» **Activity**
As the answer, give every line of the records that includes the word "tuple".

(Collected data)
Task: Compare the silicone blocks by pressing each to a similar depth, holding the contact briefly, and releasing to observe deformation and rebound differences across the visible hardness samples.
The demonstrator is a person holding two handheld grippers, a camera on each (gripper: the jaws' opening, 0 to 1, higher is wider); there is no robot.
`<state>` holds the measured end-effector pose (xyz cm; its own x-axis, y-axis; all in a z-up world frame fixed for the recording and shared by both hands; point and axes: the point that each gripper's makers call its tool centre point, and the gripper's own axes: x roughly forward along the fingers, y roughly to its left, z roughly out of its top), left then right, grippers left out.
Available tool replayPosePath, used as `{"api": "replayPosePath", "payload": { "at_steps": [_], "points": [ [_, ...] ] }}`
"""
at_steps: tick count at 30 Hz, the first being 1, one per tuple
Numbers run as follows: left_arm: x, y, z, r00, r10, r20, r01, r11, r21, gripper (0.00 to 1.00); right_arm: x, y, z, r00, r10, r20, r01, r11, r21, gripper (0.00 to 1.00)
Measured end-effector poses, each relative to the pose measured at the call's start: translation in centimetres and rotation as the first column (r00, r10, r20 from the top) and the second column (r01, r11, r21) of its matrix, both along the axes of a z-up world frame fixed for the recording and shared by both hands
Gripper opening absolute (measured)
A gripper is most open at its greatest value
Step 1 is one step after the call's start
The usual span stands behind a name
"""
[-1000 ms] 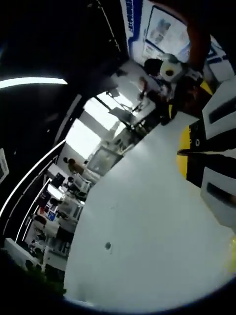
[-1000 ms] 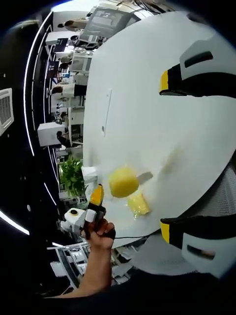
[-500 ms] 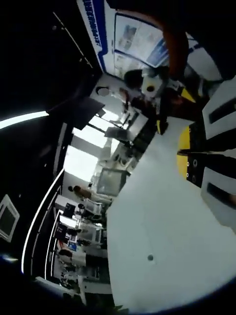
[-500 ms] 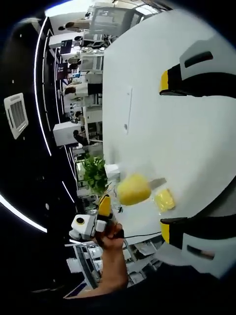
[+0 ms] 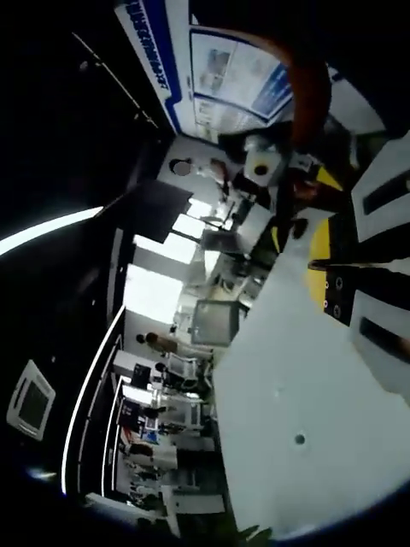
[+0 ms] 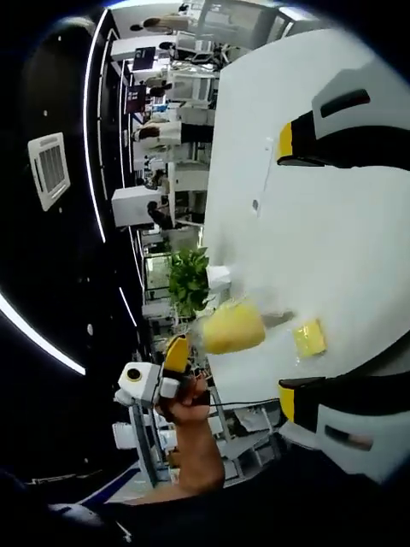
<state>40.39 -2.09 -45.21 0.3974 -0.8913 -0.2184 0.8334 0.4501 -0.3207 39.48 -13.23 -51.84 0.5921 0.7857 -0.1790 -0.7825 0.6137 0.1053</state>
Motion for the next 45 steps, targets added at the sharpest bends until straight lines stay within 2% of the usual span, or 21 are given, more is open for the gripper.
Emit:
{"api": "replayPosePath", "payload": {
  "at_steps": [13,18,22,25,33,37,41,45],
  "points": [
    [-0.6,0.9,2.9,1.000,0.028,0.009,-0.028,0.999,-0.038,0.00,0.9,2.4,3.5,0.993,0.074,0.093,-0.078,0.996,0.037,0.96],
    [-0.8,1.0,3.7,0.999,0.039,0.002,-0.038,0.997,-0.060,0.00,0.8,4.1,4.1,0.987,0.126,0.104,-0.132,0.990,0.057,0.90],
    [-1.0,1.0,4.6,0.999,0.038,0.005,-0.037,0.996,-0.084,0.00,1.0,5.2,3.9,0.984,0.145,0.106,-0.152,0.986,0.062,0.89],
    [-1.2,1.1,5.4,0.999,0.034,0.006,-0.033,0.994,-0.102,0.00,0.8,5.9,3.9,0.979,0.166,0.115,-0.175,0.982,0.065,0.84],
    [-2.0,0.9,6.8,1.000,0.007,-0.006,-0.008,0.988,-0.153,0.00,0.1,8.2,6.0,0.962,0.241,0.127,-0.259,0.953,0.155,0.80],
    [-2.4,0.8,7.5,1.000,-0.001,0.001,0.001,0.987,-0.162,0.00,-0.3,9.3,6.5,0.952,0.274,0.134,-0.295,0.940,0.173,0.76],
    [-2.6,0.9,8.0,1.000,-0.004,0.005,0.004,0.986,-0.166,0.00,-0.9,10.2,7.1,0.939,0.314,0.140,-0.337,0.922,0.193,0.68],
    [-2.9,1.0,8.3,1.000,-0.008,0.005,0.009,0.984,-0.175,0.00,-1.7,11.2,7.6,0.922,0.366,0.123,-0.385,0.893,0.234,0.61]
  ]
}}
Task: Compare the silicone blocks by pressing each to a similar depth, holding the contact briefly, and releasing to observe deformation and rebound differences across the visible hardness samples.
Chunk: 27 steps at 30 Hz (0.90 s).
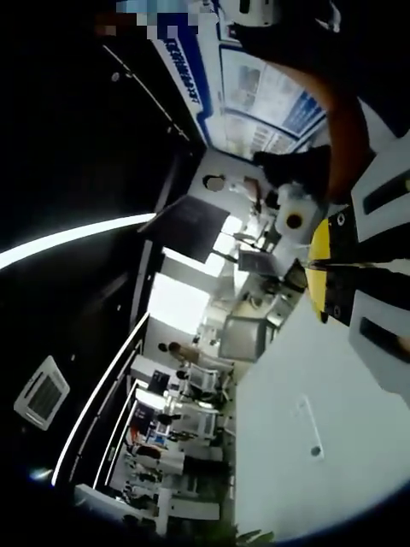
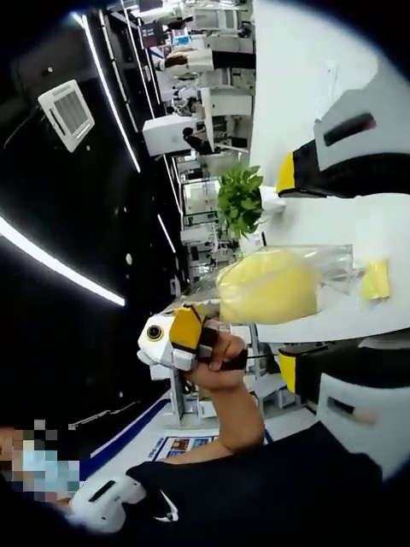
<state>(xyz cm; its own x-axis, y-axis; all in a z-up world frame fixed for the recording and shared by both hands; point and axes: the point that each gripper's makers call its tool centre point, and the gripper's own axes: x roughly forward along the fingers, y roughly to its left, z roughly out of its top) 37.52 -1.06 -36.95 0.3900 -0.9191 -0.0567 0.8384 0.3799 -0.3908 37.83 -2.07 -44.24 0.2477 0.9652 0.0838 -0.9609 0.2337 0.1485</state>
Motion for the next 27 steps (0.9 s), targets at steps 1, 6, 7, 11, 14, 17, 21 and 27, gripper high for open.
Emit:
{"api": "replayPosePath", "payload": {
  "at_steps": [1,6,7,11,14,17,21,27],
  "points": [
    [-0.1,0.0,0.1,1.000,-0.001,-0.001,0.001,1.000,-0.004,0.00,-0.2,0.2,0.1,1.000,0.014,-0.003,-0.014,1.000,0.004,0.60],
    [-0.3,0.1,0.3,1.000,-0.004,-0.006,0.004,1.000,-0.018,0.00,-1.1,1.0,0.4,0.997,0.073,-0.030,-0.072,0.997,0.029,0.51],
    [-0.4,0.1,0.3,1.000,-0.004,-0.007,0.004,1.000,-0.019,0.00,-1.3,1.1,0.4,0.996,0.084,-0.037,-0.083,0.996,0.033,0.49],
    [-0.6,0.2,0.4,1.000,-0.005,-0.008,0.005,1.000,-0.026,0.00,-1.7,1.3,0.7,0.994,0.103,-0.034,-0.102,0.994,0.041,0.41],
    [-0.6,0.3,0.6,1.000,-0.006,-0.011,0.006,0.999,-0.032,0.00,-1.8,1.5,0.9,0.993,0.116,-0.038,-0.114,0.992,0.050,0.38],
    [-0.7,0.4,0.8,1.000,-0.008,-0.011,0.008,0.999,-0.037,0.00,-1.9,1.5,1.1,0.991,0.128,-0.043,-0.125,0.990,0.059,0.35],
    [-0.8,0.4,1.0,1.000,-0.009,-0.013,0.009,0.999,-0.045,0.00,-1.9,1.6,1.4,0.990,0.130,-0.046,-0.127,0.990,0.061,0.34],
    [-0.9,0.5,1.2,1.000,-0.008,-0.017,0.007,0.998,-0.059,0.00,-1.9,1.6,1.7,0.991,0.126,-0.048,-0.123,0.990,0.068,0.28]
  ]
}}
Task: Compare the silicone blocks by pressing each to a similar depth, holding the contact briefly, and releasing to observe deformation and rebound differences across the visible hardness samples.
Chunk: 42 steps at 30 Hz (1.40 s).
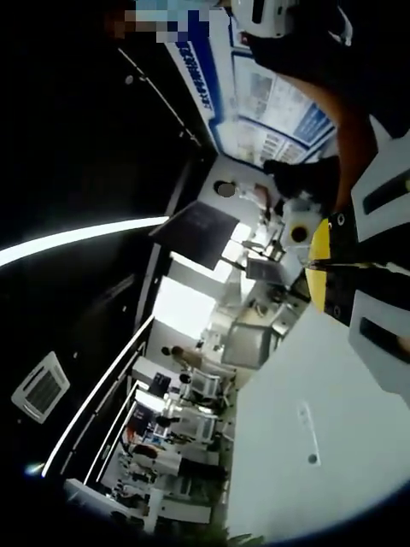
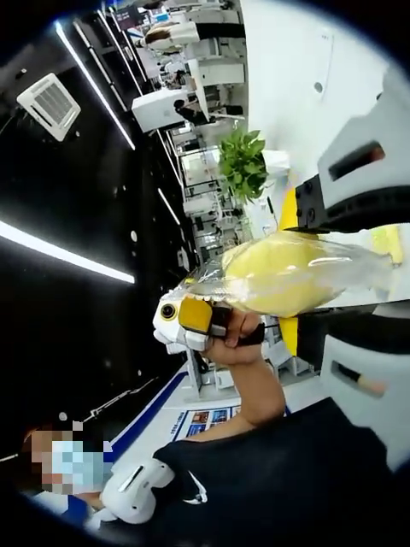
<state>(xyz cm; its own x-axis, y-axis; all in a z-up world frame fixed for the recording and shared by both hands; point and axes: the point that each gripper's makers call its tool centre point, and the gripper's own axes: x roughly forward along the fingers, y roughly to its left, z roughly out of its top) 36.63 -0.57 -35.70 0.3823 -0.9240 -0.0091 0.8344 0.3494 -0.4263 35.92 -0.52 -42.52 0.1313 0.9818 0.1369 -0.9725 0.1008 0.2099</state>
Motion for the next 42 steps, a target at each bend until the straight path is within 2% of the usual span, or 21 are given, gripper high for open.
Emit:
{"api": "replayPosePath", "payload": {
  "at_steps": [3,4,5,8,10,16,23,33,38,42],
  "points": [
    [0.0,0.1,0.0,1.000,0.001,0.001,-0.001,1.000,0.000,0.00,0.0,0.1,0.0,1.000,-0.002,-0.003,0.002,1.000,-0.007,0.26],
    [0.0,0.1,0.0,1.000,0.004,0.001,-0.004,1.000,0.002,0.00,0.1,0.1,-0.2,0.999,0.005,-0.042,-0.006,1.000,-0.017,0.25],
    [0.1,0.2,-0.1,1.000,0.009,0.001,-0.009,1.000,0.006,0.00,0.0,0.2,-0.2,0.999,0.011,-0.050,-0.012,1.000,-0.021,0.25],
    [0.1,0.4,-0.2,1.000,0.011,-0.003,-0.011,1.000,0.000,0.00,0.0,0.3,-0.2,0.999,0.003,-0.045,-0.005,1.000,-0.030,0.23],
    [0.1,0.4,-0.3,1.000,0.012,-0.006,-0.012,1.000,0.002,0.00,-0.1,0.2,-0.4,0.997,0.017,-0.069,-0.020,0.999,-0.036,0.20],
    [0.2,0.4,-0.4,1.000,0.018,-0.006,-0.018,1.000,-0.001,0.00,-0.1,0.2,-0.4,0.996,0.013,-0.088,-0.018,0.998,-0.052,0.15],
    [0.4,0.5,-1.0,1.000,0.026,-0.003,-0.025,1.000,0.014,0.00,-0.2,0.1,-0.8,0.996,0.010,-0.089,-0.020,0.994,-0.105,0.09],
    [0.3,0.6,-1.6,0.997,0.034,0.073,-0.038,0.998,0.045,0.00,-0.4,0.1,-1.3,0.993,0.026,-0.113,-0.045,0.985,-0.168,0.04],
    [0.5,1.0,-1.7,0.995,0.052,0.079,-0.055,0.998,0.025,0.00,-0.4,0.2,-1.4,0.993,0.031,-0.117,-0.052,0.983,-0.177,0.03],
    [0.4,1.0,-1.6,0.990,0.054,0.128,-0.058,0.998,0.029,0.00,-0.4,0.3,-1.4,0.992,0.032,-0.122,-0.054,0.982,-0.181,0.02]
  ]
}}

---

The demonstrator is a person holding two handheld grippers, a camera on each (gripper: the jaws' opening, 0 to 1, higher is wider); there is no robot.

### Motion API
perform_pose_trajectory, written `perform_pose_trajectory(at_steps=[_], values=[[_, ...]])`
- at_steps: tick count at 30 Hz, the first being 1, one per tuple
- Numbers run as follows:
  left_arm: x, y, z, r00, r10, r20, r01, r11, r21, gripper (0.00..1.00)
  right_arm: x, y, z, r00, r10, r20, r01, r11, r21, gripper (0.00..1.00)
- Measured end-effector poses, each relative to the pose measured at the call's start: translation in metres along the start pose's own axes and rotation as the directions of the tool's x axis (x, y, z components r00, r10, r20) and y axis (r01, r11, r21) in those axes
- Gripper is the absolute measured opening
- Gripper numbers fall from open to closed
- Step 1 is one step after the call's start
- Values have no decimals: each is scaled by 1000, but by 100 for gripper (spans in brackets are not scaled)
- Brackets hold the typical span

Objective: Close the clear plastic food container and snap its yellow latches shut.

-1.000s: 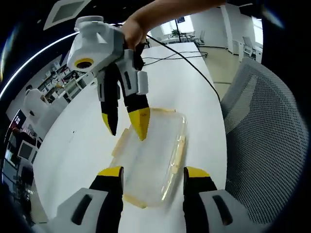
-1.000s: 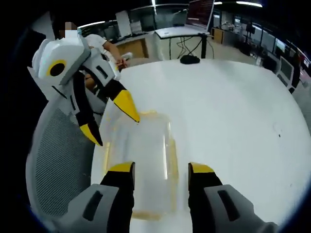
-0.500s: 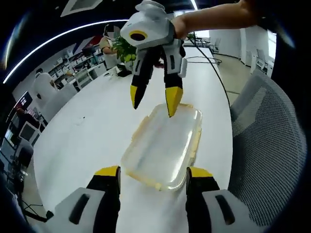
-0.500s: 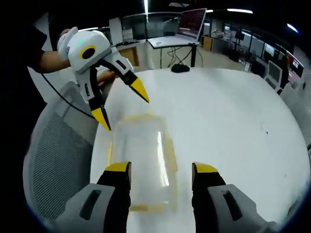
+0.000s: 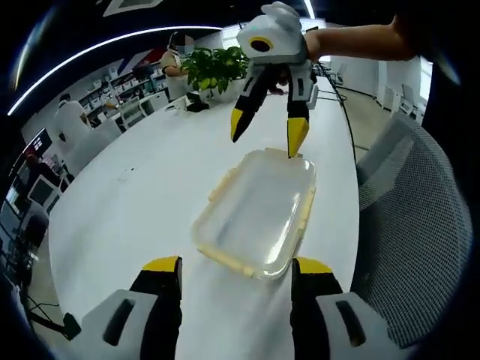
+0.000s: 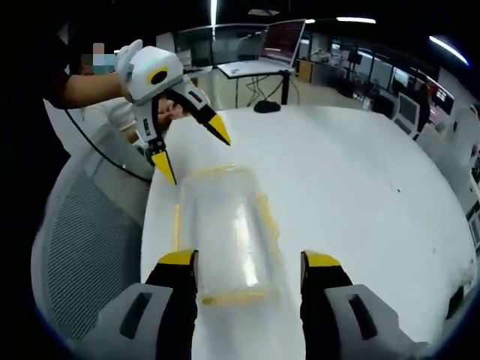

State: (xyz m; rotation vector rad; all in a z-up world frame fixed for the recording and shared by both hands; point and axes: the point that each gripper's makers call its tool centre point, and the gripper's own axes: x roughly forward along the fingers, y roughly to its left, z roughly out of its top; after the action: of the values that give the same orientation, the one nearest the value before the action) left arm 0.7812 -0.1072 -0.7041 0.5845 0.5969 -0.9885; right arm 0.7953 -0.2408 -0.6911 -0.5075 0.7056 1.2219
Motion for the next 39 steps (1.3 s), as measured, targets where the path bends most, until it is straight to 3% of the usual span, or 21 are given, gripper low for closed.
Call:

» **Response to this exercise**
at_steps: tick count at 30 Hz, the first being 1, one per tuple
- at_steps: tick count at 30 Hz, the first being 1, one per tuple

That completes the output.